--- Information supplied Enclosed Below ---

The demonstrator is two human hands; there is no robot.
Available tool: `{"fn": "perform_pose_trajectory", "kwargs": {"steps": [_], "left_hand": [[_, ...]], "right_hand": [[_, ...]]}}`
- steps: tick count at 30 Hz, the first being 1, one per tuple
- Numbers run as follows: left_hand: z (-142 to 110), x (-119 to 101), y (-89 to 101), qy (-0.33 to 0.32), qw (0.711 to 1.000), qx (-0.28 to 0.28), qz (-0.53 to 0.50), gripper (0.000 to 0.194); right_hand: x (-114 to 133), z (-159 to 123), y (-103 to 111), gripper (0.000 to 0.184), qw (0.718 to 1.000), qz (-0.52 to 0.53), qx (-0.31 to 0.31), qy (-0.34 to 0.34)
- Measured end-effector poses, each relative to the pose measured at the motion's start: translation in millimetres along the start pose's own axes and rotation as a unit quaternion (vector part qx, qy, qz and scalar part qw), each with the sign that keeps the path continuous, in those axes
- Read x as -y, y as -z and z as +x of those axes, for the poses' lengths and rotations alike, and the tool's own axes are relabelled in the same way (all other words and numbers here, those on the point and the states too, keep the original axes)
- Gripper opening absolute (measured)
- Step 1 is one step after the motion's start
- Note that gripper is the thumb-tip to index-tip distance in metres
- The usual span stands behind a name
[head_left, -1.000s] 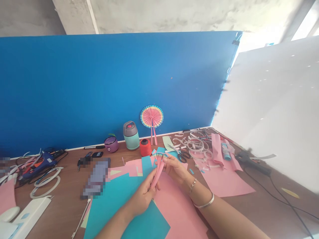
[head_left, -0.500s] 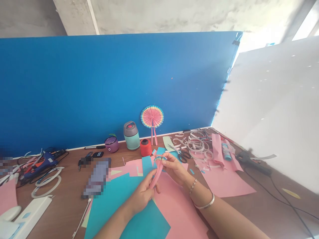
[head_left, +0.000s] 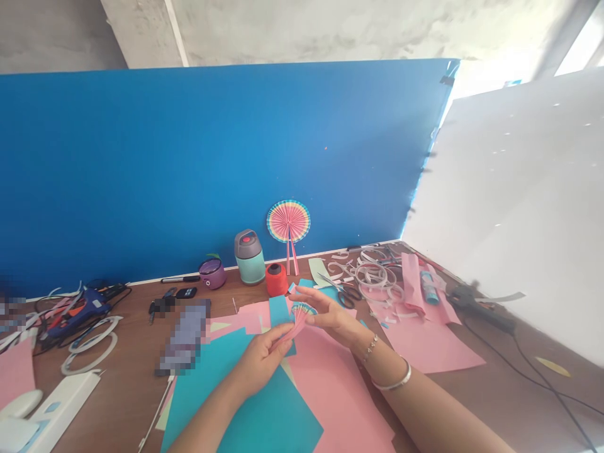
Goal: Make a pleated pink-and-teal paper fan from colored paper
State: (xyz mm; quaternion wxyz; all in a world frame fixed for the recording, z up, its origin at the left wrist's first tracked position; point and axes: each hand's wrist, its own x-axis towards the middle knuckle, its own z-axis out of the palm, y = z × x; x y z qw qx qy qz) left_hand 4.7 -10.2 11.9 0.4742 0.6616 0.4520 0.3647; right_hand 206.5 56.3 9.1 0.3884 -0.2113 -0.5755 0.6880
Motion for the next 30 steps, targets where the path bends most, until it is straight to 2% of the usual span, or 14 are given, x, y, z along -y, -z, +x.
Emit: {"fn": "perform_pose_trajectory", "kwargs": {"steps": [5,8,13,18,20,25,27,30], "left_hand": [[-2.4,3.2,11.2,0.004,0.998,0.020,0.057,0.040],[-3.2,3.5,17.1,0.014,0.993,0.031,0.114,0.040],[-4.9,-1.0,23.8,0.026,0.973,0.019,0.230,0.038],[-6.1,-5.0,23.8,0.028,0.962,0.024,0.270,0.038],[-5.8,-4.6,23.0,0.033,0.959,0.028,0.278,0.038],[-4.3,-3.8,22.2,0.046,0.948,0.040,0.311,0.039],[-4.4,-5.3,22.5,0.048,0.945,0.040,0.322,0.040],[-5.2,-8.0,23.7,0.048,0.943,0.038,0.327,0.040]], "right_hand": [[4.5,-1.2,2.5,0.053,0.997,-0.057,0.060,0.000],[3.2,-0.6,4.7,0.055,0.990,-0.124,0.065,-0.003],[-2.1,-0.3,6.8,0.058,0.955,-0.294,0.047,0.003],[1.7,-6.0,-7.0,0.054,0.919,-0.390,0.051,0.039],[3.4,-8.1,-13.7,0.052,0.893,-0.443,0.051,0.055],[1.2,-8.0,-21.6,0.036,0.790,-0.599,0.026,0.126],[0.4,-6.5,-21.2,0.030,0.770,-0.622,0.022,0.143],[1.5,-4.4,-19.7,0.029,0.755,-0.637,0.021,0.153]]}}
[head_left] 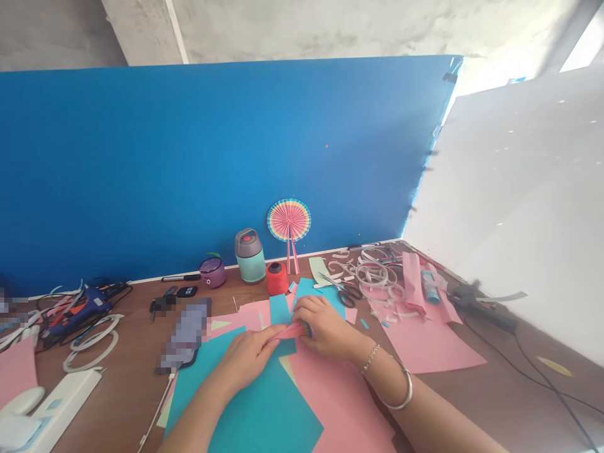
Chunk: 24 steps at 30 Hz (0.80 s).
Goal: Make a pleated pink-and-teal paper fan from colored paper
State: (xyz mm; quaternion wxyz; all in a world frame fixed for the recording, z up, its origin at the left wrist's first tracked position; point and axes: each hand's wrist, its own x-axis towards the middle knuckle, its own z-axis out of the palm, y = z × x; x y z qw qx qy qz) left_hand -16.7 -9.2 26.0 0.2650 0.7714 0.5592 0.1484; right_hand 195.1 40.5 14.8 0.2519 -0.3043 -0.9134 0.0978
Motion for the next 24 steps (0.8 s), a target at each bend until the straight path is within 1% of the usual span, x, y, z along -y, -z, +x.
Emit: {"fn": "perform_pose_trajectory", "kwargs": {"steps": [5,9,12,15,17,19,21,24], "left_hand": [[-1.4,1.4,1.7,-0.019,0.999,-0.022,-0.020,0.038],[-0.7,1.8,0.6,-0.028,0.998,-0.052,-0.017,0.034],[1.2,1.5,-0.8,-0.011,0.998,-0.063,0.016,0.030],[4.3,4.9,-1.1,0.017,0.995,-0.067,0.068,0.026],[6.8,9.9,-0.4,0.019,0.993,-0.089,0.074,0.024],[9.1,15.8,0.5,0.013,0.992,-0.117,0.053,0.024],[11.0,20.9,0.7,0.013,0.989,-0.144,0.023,0.026],[12.9,25.3,-0.4,0.035,0.983,-0.179,-0.023,0.026]], "right_hand": [[-1.8,0.8,2.2,0.025,1.000,-0.009,-0.015,-0.001],[-5.2,0.8,-2.6,0.019,0.999,-0.012,-0.030,0.002],[-9.5,1.0,-7.6,0.012,0.999,-0.018,-0.040,-0.013],[-14.9,0.8,-10.0,0.011,0.998,-0.028,-0.054,-0.021],[-18.9,0.4,-9.8,0.012,0.996,-0.032,-0.077,-0.026],[-22.6,0.1,-9.0,0.012,0.994,-0.032,-0.101,-0.034],[-25.4,0.0,-8.5,0.012,0.993,-0.026,-0.111,-0.042],[-28.4,0.0,-9.3,0.012,0.991,-0.012,-0.118,-0.056]]}}
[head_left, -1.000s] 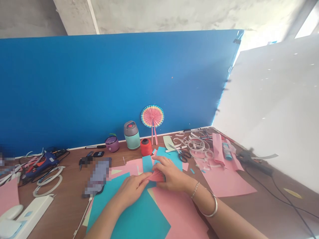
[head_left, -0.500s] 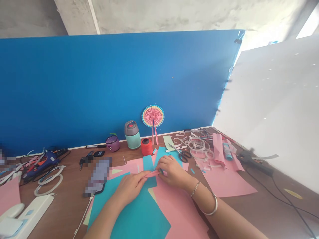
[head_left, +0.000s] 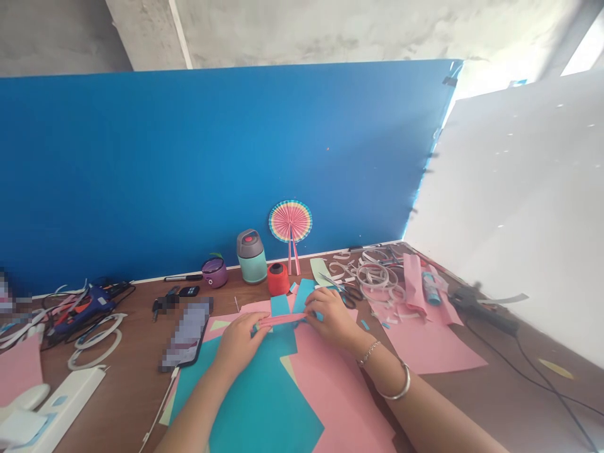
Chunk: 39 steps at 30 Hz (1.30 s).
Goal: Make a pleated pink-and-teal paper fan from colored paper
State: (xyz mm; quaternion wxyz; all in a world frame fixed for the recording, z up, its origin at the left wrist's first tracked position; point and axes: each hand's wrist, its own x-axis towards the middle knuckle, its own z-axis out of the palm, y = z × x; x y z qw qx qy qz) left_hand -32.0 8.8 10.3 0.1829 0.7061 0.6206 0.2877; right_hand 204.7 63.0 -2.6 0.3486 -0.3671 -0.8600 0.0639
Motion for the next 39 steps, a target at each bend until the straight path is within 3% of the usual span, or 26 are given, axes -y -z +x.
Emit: {"fn": "perform_pose_trajectory", "kwargs": {"steps": [3,9,10,13,15,17,21,23,25,29,31,35,39], "left_hand": [[1.2,2.5,-1.4,0.014,0.999,-0.031,-0.035,0.021],[6.6,12.5,-5.4,-0.039,0.993,-0.081,-0.070,0.010],[7.5,13.7,-7.0,-0.025,0.990,-0.095,-0.096,0.014],[8.2,12.8,-13.6,0.054,0.959,-0.114,-0.255,0.052],[5.8,7.6,-19.0,0.097,0.924,-0.067,-0.364,0.064],[1.1,-0.7,-24.9,0.114,0.895,0.016,-0.431,0.058],[-9.5,-22.0,-34.8,0.058,0.827,0.148,-0.539,0.052],[-12.3,-29.9,-37.2,0.041,0.803,0.165,-0.572,0.053],[-12.9,-32.9,-38.3,0.056,0.797,0.143,-0.584,0.056],[-10.3,-27.5,-39.6,0.142,0.800,0.026,-0.582,0.054],[-9.1,-24.6,-40.2,0.161,0.795,-0.004,-0.585,0.050],[-8.2,-24.8,-40.0,0.158,0.784,0.003,-0.600,0.046],[-7.3,-26.4,-39.4,0.136,0.754,0.034,-0.642,0.043]], "right_hand": [[-2.4,-0.7,-1.6,0.013,1.000,0.006,-0.007,-0.012],[-3.7,-1.1,-1.2,0.013,1.000,0.019,-0.004,-0.017],[-3.4,-0.6,-1.0,0.013,0.999,0.024,-0.008,-0.020],[-0.6,1.1,-2.1,0.013,0.997,0.049,-0.036,-0.040],[4.1,1.5,-4.7,0.014,0.995,0.067,-0.057,-0.054],[11.6,0.7,-8.2,0.015,0.993,0.076,-0.071,-0.062],[31.1,-2.9,-13.6,0.014,0.992,0.076,-0.078,-0.058],[39.2,-4.5,-15.0,0.013,0.994,0.077,-0.062,-0.042],[44.1,-5.6,-16.0,0.013,0.996,0.074,-0.052,-0.027],[45.5,-6.7,-18.2,0.011,0.997,0.057,-0.050,-0.015],[44.8,-7.2,-19.1,0.012,0.997,0.054,-0.049,-0.013],[44.7,-7.5,-19.7,0.012,0.998,0.045,-0.049,-0.014],[45.5,-6.6,-19.1,0.017,0.998,0.032,-0.047,-0.017]]}}
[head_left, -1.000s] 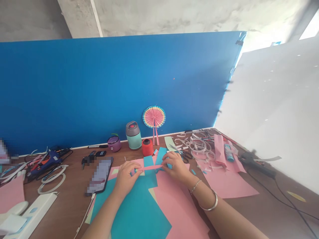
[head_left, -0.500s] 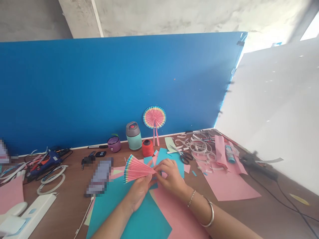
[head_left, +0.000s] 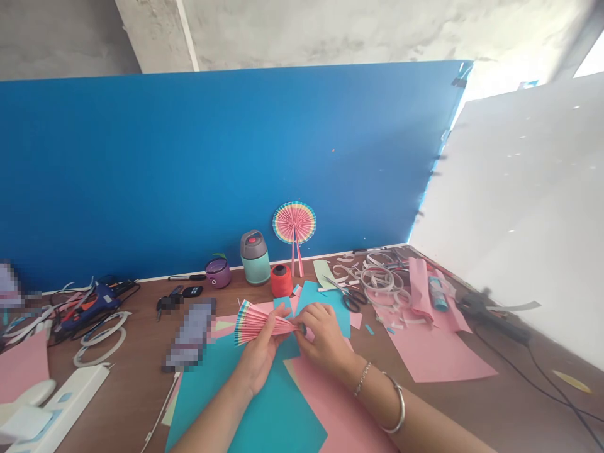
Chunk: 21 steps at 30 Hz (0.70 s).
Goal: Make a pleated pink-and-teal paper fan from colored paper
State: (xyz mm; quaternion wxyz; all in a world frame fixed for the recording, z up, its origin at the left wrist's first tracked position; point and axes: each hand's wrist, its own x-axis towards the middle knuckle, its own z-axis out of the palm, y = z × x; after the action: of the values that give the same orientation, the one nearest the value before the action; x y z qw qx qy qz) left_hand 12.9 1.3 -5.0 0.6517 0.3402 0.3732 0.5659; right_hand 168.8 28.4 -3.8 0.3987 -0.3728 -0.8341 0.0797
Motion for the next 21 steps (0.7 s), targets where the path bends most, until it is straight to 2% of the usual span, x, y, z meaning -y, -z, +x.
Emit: {"fn": "perform_pose_trajectory", "kwargs": {"steps": [6,10,13,17,21], "left_hand": [[0.2,2.5,0.9,0.029,0.999,0.034,-0.032,0.040],[-1.7,5.3,1.1,0.051,0.997,0.055,-0.030,0.040],[-3.6,4.7,-0.1,0.053,0.996,0.074,-0.024,0.044],[-5.0,-0.3,-2.9,0.027,0.994,0.110,0.006,0.044],[-3.2,-2.1,-2.8,0.000,0.996,0.084,0.009,0.035]], "right_hand": [[3.3,0.4,-1.2,0.031,0.999,-0.043,0.019,0.025],[5.9,-0.9,-6.7,0.025,0.997,-0.062,-0.002,0.044],[5.8,-1.8,-9.7,0.017,0.997,-0.044,-0.041,0.054],[4.8,-1.7,-8.4,0.014,0.997,0.008,-0.072,0.024],[4.7,-0.9,-5.8,0.017,0.996,0.043,-0.076,-0.018]]}}
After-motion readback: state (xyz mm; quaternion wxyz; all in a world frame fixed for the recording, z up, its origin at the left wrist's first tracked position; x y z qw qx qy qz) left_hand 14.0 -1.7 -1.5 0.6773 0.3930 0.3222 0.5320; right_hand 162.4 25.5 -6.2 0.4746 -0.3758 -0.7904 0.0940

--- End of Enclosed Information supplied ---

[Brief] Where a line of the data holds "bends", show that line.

[Solution for this problem]
Motion for the next 30 steps, targets where the path bends most, until it is straight to 2% of the usual span, or 14 are given, x, y, z along -y, -z, +x.
Motion for the next 21 steps (0.7 s), targets where the path bends most, until it is straight to 2% of the usual span, x, y, z meaning -y, -z, +x.

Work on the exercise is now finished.